Foto tomada de El País.

Vivimos en una época convulsa, telúrica, en constante e imparable movimiento. Los acontecimientos de los últimos días ponen en evidencia la incapacidad humana de entenderlo todo, de predecir el futuro, de explicar la realidad misma. El lenguaje a través del cual aprendimos a describir el mundo, a expresar emociones, a construir conocimiento, parece que por el momento ha dejado de funcionar.

Al llegar al edificio en el que vivo, Krahe en mis audífonos cantaba “Vecindario”; fui consciente de que habían pasado más de cuarenta días, solo quedan los sobrevivientes, olvidé la razón por la que desafié las indicaciones de aislamiento, pero tengo la sensación de que algo tuvieron que ver mis vecinos que habitan los pisos de arriba. Hay quienes dicen que viven de lo que piensan, no los culpo, pero no les entiendo. Al principio los escuché pronosticar la extinción de la especie humana. Recuerdo que una noche me despertó el ruido de pasos desesperados, lloraban bajito, se decían incomprendidos, no escuchados. Algunas tardes se les veía en sus balcones entusiasmados, compartían recetas extranjeras, cocinaron platillos sofisticados y recomendaciones especializadas, con ingredientes que mi vecina de abajo les traía del supermercado. Otros días los escuché discutir, hablaban de médicos, ministros y presidentes, cuando eso sucedía, hojas de papel amarillas emborronadas caían desde sus ventanas, caían lento, algunas terminaron en el cesto de la basura y otras se las llevó el viento. Hubo pánico y sobresalto. Desde que llegué por suerte hay silencio, al parecer se encuentran haciendo lo de siempre: escribir desde su sillón lo que saben y que no entienden.

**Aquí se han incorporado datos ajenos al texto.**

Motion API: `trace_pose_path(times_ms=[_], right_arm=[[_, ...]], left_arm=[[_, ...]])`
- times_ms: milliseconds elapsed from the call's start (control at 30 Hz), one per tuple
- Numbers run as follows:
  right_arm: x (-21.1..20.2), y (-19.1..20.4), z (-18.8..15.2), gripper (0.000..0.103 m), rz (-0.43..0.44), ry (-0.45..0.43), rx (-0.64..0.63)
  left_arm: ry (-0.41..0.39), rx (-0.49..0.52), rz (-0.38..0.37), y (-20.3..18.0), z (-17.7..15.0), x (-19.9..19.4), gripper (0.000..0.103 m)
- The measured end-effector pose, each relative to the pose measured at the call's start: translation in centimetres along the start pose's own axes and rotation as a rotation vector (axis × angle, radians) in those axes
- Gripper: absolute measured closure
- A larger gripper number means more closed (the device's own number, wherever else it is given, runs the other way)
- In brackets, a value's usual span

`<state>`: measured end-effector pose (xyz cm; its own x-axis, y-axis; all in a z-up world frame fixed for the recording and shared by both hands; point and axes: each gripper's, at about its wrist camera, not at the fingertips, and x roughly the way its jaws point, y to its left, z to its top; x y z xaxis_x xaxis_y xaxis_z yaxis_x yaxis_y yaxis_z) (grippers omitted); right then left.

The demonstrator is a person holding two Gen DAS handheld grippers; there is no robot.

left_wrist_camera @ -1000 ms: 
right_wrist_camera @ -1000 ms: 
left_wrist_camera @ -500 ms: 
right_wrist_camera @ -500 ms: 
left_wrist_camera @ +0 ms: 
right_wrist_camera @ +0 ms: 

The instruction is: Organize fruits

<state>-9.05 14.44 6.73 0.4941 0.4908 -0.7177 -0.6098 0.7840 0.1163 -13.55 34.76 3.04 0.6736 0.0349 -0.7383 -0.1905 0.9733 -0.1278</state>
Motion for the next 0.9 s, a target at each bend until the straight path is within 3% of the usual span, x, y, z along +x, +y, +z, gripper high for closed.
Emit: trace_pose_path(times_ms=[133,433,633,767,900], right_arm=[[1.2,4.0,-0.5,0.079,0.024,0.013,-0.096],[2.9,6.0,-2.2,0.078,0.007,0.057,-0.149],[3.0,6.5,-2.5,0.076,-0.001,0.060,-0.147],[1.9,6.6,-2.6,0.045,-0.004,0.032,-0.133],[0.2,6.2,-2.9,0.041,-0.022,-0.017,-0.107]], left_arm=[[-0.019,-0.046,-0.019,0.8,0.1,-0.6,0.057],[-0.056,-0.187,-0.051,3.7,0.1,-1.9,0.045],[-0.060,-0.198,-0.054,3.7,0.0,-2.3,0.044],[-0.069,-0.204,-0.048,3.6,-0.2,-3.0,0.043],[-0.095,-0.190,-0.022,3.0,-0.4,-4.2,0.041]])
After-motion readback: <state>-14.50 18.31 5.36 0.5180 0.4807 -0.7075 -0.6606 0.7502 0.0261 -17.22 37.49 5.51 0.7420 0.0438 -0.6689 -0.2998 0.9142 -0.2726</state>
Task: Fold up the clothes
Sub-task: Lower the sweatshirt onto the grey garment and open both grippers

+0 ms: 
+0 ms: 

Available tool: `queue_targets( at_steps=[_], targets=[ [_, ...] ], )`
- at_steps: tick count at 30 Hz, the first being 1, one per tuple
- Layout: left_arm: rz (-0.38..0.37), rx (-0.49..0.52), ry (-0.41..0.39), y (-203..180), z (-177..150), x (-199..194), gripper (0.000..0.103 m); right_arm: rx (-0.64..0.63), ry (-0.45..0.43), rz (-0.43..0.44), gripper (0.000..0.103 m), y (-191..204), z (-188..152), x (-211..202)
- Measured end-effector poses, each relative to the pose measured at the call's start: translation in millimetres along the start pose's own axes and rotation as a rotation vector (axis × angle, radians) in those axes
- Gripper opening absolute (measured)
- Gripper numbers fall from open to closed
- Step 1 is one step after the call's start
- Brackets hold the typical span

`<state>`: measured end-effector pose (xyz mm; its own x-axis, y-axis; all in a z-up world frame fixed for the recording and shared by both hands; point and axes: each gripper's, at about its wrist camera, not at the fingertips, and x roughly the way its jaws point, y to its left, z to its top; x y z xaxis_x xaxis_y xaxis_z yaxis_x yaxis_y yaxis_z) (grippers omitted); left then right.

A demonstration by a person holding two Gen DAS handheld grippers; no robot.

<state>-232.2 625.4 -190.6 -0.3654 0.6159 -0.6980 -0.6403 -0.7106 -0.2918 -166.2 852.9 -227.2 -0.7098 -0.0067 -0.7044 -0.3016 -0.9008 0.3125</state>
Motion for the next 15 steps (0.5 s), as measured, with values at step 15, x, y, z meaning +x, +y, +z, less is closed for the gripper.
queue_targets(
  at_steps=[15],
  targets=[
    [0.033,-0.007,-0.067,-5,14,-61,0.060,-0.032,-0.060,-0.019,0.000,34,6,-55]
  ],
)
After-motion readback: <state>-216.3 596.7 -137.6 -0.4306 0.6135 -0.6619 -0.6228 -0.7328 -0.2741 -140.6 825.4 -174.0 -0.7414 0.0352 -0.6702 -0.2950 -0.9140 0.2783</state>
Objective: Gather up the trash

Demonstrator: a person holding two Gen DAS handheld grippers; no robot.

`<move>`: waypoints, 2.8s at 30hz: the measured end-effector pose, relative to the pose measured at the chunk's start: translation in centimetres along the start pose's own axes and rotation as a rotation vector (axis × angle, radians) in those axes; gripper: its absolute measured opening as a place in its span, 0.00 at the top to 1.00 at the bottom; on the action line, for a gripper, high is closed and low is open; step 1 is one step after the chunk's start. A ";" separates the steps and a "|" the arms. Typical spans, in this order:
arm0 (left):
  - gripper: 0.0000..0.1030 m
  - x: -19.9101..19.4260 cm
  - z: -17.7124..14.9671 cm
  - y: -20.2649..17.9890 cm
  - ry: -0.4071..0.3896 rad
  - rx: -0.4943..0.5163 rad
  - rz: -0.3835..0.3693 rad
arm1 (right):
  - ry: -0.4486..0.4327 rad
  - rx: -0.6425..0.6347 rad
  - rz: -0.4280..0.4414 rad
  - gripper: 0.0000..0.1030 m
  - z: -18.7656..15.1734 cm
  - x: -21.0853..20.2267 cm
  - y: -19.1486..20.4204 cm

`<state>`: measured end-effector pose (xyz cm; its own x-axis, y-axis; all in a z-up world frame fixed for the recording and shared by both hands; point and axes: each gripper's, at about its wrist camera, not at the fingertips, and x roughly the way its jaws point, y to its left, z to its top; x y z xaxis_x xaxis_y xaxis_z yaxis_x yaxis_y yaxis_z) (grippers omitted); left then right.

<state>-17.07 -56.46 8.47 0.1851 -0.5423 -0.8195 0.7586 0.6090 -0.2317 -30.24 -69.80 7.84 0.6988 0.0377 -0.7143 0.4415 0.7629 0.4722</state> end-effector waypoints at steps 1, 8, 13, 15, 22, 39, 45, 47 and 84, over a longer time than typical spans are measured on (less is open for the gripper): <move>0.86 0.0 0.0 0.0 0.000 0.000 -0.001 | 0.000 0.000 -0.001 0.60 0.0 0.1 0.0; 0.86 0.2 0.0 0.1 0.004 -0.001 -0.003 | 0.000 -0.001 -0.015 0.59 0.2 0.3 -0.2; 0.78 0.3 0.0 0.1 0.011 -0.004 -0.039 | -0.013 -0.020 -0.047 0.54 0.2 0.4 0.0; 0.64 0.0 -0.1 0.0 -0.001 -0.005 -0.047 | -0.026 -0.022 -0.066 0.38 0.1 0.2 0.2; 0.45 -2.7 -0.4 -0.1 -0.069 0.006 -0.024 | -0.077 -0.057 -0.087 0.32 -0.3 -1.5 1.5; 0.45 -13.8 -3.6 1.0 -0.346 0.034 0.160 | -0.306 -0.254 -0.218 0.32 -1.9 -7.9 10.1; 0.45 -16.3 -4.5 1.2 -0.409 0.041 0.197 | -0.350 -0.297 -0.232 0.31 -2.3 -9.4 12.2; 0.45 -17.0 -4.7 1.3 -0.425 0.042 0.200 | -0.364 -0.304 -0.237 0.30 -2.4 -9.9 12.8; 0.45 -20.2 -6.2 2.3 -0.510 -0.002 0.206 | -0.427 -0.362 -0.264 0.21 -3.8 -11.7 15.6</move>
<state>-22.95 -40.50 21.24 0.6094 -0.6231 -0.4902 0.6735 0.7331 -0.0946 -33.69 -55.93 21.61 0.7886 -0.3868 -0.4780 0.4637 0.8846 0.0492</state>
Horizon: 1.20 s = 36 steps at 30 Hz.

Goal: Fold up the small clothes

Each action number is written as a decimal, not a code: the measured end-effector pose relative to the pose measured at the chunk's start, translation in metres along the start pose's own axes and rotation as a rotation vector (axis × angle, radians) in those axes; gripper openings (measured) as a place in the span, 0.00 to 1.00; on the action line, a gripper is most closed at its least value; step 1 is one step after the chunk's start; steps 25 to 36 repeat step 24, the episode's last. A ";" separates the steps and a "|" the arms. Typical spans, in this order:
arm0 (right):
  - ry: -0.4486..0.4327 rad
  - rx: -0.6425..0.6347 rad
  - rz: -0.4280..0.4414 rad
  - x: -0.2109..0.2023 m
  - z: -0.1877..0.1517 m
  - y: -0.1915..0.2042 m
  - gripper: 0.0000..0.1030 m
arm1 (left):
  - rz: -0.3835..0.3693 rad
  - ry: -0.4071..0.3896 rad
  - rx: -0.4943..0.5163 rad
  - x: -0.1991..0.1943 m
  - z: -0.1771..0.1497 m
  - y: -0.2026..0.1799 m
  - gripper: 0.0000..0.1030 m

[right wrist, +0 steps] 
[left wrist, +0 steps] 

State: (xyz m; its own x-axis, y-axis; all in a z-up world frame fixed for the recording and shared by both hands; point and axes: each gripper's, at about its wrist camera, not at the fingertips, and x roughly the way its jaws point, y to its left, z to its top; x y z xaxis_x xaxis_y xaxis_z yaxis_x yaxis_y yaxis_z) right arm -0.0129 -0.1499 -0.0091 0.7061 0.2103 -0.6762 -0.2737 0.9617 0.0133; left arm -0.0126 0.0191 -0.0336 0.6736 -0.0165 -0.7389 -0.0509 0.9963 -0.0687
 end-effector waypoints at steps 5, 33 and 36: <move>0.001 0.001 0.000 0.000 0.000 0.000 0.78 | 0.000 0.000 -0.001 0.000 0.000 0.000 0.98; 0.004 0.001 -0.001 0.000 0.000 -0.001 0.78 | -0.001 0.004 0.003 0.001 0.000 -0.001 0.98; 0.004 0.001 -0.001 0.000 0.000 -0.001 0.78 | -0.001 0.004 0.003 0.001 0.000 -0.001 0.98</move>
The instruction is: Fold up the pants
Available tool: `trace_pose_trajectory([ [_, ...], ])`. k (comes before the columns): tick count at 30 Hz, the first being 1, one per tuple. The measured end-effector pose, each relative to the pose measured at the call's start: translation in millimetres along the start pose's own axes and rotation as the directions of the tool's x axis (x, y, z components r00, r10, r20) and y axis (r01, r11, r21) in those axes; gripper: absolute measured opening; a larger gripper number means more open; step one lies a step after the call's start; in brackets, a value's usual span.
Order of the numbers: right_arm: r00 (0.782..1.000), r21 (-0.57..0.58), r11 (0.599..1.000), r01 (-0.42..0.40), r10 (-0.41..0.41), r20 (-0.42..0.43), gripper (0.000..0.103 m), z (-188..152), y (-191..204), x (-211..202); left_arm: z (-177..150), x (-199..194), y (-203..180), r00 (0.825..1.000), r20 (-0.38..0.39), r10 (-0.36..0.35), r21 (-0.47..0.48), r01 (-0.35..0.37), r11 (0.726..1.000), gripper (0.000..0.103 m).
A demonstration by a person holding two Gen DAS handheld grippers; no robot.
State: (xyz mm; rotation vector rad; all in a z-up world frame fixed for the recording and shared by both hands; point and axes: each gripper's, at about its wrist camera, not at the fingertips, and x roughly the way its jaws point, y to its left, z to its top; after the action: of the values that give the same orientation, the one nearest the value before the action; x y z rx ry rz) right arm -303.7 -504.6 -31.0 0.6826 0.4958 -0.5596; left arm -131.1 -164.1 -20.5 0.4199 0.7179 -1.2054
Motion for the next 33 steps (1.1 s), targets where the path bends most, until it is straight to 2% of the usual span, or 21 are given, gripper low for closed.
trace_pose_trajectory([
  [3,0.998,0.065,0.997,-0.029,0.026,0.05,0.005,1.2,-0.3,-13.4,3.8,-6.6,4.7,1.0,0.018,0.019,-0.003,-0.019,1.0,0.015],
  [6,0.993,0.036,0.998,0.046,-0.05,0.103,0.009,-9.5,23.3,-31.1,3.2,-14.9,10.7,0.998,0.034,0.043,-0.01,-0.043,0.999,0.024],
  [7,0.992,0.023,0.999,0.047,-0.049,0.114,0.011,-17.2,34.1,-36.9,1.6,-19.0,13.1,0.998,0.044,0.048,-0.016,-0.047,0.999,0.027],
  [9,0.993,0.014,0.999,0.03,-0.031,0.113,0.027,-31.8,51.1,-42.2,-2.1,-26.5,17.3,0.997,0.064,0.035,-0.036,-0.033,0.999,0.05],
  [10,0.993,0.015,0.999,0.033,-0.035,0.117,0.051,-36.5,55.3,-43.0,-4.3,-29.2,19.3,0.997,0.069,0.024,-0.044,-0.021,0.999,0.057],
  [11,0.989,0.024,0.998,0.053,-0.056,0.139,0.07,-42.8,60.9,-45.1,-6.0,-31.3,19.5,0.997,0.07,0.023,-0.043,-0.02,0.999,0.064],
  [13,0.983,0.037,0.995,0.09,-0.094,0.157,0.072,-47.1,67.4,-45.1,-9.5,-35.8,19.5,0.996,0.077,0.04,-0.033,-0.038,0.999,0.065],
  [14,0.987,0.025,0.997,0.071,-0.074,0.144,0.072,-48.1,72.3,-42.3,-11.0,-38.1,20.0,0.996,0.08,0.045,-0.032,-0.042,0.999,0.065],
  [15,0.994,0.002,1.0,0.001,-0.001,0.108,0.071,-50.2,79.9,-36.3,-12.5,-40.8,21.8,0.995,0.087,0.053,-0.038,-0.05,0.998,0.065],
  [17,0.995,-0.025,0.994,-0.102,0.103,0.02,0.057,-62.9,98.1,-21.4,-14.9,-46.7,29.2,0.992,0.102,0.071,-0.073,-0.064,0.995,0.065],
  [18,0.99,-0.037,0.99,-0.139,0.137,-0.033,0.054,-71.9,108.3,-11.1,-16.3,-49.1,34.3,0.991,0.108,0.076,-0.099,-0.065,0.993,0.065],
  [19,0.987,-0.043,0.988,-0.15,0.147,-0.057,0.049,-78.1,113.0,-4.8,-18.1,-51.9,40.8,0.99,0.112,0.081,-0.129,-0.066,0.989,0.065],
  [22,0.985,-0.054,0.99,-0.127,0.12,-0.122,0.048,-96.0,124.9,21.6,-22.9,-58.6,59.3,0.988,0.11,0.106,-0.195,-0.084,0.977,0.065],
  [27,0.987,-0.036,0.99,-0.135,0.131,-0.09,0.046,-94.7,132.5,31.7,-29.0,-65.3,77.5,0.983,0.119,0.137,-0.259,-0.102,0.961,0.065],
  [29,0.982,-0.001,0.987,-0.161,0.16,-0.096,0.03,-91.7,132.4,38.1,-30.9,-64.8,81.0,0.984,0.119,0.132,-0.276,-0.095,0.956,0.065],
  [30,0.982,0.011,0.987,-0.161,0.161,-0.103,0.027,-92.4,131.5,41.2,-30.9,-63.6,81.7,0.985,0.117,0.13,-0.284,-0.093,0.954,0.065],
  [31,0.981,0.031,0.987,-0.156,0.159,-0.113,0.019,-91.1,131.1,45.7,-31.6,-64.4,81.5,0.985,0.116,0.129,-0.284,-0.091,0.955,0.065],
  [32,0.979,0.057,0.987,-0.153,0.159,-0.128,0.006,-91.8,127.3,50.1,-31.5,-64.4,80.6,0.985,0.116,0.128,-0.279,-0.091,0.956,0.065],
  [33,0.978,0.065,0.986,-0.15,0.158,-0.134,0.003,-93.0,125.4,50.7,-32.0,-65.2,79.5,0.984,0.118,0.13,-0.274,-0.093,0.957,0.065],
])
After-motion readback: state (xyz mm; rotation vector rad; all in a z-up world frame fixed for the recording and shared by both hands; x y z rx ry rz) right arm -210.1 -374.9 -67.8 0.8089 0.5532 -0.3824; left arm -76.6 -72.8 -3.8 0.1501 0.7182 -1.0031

El metro sigue funcionando, recorriendo estaciones, sumando kilómetros y días; la vida de algunas y algunos después de todo seguirá avanzando. Hay quien pronostica el fin del mundo, otros la siguiente transformación. Krahe aún muerto seguirá tocando. Las sábanas se pegarán nuevamente a mi cuerpo, las lagañas opacaran mi vista, y la computadora me sujetará más fuerte que antes. Hace siglos que un virus anda suelto. Mis vecinos de arriba ofrecen amor y tiempo en sobres con signos de pesos. Los invisibles seguirán siendo invisibles, andarán como siempre viajando al ras del subsuelo.